• **Directions**: Gather all lines in the data that hold the string "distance".

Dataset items

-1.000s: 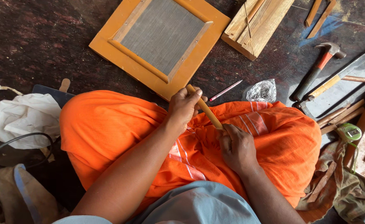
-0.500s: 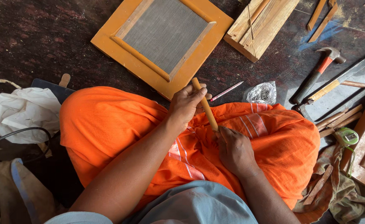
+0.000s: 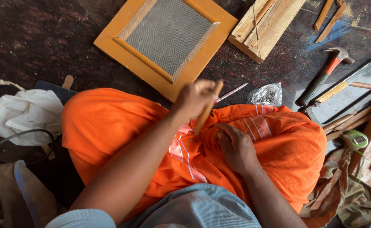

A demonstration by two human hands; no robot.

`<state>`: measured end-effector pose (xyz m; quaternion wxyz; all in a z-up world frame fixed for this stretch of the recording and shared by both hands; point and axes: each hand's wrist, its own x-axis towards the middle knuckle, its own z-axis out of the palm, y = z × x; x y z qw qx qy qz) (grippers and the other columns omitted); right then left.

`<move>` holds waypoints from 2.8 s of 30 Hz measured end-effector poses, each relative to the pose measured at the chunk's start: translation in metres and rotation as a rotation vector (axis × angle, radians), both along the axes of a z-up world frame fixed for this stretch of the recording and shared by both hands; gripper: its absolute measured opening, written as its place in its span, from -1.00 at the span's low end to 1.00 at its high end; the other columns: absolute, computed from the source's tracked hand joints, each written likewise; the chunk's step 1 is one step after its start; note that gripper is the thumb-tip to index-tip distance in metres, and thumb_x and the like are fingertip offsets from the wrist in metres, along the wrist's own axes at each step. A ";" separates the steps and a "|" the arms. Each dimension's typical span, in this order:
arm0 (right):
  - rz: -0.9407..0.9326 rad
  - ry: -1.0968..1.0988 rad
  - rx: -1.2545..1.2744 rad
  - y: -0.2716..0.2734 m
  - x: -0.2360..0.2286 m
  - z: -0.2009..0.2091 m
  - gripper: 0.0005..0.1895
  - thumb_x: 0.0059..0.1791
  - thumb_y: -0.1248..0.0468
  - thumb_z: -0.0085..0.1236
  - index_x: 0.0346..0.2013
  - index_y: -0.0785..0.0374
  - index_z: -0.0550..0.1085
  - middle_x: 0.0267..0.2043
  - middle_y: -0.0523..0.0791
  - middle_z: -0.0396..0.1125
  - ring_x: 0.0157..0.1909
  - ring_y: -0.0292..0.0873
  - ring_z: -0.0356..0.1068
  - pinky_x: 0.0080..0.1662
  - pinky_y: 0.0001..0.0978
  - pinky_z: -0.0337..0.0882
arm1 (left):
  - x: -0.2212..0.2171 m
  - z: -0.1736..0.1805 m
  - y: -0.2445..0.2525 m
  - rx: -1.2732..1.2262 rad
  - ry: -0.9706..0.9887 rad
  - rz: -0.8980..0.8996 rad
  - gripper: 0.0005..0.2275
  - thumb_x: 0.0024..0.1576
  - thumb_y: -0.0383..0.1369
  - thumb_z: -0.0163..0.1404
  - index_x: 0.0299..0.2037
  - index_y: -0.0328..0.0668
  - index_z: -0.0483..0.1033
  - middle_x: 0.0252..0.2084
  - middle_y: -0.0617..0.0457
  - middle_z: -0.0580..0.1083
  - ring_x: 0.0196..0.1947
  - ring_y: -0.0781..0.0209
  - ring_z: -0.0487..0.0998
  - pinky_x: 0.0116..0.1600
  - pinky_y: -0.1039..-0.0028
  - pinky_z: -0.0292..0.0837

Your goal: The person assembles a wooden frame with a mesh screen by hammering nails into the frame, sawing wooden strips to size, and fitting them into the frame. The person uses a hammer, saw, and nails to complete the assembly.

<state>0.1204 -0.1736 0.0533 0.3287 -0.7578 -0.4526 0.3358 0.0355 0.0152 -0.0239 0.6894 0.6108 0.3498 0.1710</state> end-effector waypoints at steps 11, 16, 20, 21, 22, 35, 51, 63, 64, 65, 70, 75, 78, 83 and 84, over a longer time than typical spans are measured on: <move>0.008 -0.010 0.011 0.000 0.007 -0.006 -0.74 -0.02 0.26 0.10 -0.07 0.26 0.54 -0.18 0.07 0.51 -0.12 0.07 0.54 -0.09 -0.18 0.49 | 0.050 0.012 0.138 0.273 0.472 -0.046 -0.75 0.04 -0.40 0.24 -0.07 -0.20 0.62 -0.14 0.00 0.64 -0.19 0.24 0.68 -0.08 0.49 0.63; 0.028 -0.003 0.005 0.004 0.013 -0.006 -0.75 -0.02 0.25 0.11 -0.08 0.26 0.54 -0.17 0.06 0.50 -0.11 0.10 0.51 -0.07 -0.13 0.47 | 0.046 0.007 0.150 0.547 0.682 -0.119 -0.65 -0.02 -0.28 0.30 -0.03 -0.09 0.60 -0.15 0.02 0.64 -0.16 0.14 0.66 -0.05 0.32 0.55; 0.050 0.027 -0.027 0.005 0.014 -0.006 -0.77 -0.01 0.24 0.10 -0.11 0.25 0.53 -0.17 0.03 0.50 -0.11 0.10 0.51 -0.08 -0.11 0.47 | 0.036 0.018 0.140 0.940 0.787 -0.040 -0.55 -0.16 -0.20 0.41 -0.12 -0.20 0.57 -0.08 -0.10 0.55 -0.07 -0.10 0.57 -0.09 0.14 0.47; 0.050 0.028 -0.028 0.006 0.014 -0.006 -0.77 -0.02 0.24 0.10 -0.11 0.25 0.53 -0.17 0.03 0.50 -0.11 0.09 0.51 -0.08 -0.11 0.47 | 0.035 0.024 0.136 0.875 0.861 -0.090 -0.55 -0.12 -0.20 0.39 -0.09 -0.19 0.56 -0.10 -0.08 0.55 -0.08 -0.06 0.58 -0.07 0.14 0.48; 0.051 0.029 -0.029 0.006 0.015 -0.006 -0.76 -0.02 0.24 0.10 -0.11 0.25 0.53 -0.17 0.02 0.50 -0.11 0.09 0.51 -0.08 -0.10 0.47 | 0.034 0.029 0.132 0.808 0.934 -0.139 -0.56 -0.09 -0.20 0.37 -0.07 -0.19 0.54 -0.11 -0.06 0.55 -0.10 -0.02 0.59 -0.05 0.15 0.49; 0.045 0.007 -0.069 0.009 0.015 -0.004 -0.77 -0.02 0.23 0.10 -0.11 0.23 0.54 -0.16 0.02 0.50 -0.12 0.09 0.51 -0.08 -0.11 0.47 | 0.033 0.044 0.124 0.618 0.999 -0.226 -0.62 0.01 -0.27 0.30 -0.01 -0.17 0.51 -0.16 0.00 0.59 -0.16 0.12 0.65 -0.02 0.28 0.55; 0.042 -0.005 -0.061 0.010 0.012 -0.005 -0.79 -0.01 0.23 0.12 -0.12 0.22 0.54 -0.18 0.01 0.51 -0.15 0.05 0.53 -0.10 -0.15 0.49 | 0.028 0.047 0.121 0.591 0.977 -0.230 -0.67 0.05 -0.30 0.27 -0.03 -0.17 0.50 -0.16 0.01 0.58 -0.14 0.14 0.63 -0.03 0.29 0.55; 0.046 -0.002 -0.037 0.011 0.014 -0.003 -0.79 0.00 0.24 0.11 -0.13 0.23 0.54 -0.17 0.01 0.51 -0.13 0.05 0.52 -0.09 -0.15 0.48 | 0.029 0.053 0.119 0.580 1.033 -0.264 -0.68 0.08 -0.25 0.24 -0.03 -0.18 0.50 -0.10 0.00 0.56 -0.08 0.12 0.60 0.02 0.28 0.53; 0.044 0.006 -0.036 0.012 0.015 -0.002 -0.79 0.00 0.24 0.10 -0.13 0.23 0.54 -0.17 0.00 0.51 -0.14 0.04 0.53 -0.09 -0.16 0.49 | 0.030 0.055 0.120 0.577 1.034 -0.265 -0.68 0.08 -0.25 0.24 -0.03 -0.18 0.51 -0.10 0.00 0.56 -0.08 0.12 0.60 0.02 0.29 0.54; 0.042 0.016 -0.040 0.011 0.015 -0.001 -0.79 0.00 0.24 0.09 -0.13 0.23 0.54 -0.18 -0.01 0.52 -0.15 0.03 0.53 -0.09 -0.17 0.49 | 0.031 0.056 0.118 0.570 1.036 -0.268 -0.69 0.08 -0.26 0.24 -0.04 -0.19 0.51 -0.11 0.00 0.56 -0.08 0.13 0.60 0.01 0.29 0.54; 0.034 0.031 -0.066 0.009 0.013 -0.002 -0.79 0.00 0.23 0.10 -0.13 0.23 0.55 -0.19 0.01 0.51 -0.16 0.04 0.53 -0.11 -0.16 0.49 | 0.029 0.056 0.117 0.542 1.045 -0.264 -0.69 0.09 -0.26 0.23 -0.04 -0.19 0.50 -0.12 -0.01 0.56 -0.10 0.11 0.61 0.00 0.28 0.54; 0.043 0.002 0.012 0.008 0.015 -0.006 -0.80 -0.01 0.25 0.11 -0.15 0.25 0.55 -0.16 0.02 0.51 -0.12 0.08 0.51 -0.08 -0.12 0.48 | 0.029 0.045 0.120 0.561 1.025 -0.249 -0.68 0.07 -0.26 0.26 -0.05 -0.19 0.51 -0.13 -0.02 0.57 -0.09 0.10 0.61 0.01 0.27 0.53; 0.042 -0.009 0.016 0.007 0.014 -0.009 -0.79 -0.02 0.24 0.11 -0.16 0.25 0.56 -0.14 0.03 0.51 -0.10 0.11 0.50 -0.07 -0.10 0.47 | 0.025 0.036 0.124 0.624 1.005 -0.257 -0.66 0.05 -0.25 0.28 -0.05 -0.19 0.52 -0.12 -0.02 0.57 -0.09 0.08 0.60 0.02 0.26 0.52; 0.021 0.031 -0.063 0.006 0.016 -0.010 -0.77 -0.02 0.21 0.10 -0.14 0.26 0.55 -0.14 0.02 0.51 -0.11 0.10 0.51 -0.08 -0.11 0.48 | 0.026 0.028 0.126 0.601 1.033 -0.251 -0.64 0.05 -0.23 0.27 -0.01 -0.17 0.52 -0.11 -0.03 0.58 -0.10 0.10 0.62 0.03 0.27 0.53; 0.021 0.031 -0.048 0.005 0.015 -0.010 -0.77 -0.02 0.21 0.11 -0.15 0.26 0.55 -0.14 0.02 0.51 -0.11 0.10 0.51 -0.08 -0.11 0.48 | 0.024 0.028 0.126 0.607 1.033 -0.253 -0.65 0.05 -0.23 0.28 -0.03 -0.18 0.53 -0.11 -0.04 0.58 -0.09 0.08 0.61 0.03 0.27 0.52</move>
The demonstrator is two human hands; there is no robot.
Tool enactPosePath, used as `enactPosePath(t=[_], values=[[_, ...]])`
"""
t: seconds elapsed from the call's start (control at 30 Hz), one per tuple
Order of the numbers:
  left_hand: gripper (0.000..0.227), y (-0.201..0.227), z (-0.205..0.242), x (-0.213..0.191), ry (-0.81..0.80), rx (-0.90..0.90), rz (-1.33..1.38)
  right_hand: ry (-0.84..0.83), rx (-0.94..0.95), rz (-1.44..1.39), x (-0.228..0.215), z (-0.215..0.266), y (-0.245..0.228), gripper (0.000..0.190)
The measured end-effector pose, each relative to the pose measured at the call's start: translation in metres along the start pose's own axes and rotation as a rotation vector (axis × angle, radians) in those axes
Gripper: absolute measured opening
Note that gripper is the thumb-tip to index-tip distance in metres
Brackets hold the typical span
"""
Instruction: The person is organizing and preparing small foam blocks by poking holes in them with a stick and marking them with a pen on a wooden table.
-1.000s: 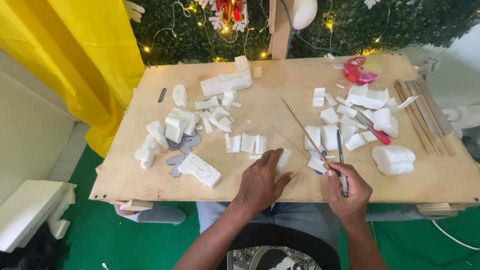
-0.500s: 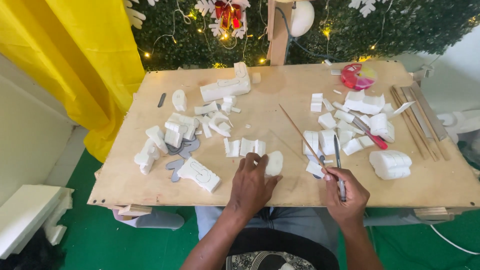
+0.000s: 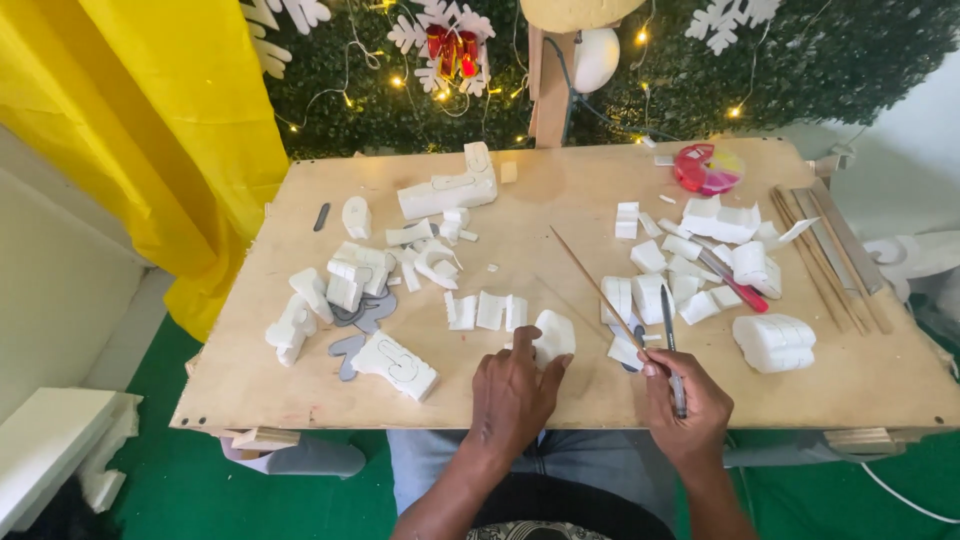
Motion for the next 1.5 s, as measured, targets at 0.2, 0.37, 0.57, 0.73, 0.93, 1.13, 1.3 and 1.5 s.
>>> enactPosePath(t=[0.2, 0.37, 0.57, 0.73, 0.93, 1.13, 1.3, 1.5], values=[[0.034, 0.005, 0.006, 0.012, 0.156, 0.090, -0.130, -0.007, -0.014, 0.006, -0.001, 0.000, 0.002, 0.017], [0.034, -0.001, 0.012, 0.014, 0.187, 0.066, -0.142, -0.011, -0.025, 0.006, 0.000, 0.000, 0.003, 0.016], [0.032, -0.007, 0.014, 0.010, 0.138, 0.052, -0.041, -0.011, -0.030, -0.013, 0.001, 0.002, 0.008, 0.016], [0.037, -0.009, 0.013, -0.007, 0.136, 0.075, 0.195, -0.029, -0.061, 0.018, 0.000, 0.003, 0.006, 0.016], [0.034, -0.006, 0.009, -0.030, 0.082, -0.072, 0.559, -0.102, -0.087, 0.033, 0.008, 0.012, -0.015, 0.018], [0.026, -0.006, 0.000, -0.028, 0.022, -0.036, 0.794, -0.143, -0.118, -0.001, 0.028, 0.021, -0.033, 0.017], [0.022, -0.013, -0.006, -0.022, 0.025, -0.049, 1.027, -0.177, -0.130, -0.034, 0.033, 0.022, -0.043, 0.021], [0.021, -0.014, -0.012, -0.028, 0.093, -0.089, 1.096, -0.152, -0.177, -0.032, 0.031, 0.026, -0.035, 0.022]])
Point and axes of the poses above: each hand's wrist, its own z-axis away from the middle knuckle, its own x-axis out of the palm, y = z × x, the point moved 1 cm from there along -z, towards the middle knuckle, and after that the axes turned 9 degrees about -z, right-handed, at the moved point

• **The completed task**:
`<move>` holds waypoints from 2.8 s of 30 Hz measured end-effector poses, each relative to the pose measured at the chunk's start: translation in metres and rotation as a rotation vector (axis × angle, radians), both along the axes of a z-up world frame fixed for this stretch of the recording and shared by both hands; gripper: its absolute measured opening, written as its place in its span, from -1.00 at the span's low end to 1.00 at its high end; the other columns: absolute, computed from the source's tracked hand joints, each written likewise; the chunk's step 1 is one step after its start; note that gripper is the thumb-tip to index-tip distance in metres, and thumb_x and the like are fingertip offsets from the wrist in metres, along the wrist's own axes at each step. A ";" separates the steps and a "|" the arms. Each dimension's typical span, in this order:
Note that gripper is the thumb-tip to index-tip distance in metres

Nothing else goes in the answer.